[Problem description]
Please set down exactly the lines from the one that contains "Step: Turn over" through the end of the material, leaving out every picture.

⁂

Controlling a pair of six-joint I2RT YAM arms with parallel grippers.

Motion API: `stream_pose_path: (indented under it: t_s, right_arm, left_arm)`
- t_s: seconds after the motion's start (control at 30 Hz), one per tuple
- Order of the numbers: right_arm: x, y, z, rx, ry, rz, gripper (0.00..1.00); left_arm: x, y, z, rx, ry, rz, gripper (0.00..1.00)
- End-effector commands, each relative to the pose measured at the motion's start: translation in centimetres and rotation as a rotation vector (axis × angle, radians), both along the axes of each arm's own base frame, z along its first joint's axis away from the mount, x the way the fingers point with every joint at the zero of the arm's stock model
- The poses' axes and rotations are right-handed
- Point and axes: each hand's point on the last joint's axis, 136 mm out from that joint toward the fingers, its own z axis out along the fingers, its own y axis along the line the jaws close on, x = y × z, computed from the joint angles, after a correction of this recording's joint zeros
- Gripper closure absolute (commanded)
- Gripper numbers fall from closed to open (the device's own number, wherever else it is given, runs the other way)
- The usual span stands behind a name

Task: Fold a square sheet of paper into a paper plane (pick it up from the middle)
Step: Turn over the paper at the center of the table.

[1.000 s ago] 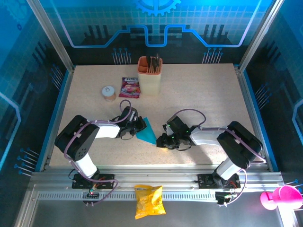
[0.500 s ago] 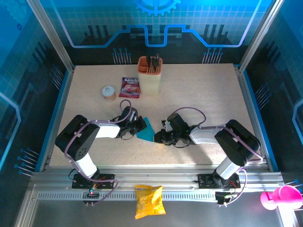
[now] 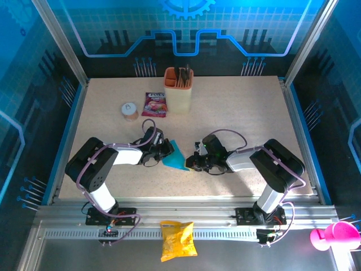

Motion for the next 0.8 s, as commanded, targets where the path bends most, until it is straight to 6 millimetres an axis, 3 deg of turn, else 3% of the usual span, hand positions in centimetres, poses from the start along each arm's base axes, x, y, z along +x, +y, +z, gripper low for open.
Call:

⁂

[Response]
Step: Turn over the paper at the center of the table.

[1.000 s ago] 
[0.500 s ago] 
[now] 

Motion for the next 0.8 s, as commanded, targets where the path bends most, until it is straight to 6 millimetres an axis, 3 deg of turn, else 3% of the usual span, hand positions in centimetres, poses from the start along each arm's base axes, x, y, z along +x, +y, +z, gripper low for open.
Call:

For this exercise, nothing further remains.